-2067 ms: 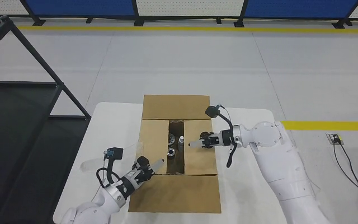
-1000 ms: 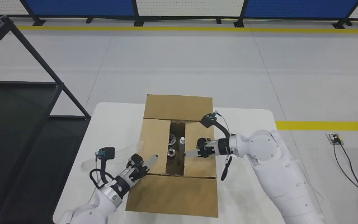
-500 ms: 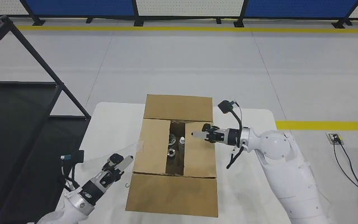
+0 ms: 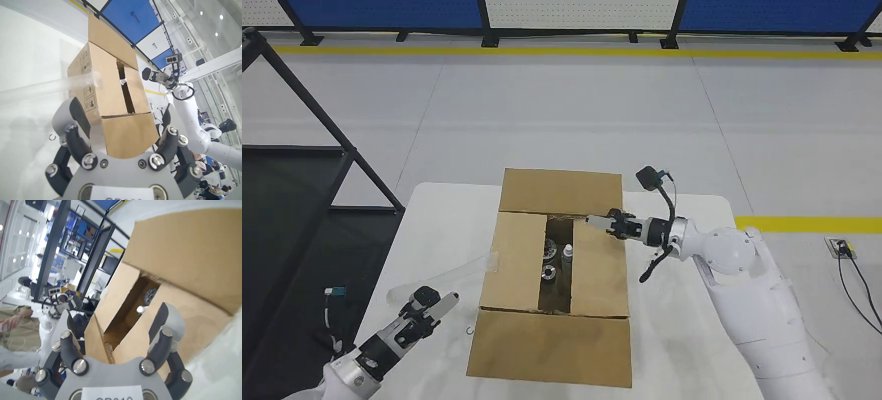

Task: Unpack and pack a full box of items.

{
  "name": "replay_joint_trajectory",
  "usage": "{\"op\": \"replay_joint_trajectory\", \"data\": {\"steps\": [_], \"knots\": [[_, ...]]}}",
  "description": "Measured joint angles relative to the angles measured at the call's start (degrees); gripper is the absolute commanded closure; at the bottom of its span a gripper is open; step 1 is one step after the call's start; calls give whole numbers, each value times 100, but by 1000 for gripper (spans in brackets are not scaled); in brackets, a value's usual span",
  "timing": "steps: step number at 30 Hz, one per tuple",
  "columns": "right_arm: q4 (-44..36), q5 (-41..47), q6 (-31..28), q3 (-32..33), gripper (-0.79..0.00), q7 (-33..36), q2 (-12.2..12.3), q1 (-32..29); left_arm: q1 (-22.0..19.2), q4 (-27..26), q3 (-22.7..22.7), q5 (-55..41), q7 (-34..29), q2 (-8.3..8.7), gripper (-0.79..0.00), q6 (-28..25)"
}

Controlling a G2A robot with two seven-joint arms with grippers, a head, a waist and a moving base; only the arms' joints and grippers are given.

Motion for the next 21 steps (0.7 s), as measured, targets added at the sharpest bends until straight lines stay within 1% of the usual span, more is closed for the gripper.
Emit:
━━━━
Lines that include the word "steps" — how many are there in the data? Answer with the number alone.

3